The day of the funeral passes in a dizzying mix between moments of painful blurriness and blinding clarity. The shapes and colors of the train indistinct but Elicia’s desperate cries ringing clear in his ears hours after the service is done, it all blends together into a horrifying nightmare of a day where nothing is as it should be. 

He bitterly thinks that that’s the way it should be, after all, what world would just let Maes Hughes die – what world would take Maes when his own toll was so much higher, what world would ever be right when Maes was gone. 

Dead, dead, dead, he kept repeating the word in his head like a chant. Maybe if he kept going until the words held no meaning he could delude himself into thinking it wasn’t real.

But it was, and that meant there was someone out there who killed Maes – but wasn’t it his fault? hadn’t he failed Maes? – and that meant someone had to pay.

It hadn’t surprised him that he’d crashed as soon as he had any time to actually rest, the day had been hectic even before his eventful meeting with Major Armstrong but it was nothing he couldn’t push through. He wouldn’t have much time to rest while he was investigating the senior staff in Central so he may as well get some while he could.

He lay on the white hotel bed – he couldn’t bear Gracia’s kindness, not when he knew that with them there she wouldn’t let herself grieve – looking at the ceiling and he evened his breathing, it wouldn’t do to waste time crying when he had so much to do. He focused on drawing slow even breaths and though he looked at the ceiling he fell asleep seeing a blinding smile in the scorching desert.

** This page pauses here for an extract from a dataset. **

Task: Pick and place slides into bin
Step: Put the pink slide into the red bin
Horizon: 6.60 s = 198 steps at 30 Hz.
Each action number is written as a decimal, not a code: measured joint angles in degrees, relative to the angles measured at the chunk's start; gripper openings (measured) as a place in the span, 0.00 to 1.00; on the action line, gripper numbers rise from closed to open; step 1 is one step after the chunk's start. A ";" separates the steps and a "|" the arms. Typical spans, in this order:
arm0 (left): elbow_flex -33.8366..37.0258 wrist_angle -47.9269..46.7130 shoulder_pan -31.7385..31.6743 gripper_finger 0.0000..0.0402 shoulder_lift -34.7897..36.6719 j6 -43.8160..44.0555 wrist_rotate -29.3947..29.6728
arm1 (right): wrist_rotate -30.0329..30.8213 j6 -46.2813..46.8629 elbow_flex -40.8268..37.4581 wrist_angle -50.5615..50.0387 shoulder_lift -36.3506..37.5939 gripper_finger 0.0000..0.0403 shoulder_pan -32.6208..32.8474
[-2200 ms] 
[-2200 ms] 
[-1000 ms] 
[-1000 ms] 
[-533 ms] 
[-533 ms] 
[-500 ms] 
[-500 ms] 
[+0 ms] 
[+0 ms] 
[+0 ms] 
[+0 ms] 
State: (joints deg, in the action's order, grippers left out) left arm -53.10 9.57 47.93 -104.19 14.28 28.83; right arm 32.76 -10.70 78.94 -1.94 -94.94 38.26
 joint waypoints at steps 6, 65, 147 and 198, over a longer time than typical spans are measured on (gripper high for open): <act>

The next morning came much too soon, his head still foggy from the disconcerting contrasts of the day before, but there was no time to dwell on yesterday. If he wanted everything to go smoothly for his transfer to central he’d need to get back to East City today.

He stood up intending to make his way to the bathroom – a shower was bound to do wonders for his awareness – when he crashed into a wall that shouldn't have been there. Instead of the bathroom door, he found the wall, a wall with a very familiar worn pattern. But he’d stayed in a hotel last night, hadn’t he?

He shook his head and redirected so he could get to the bathroom in his tiny apartment, he must’ve been more out of it than he’d thought yesterday if he’d forgotten taking the overnight train. That wouldn’t do, carelessness like that would get him – or worse one of his – killed when they were in the snake’s nest.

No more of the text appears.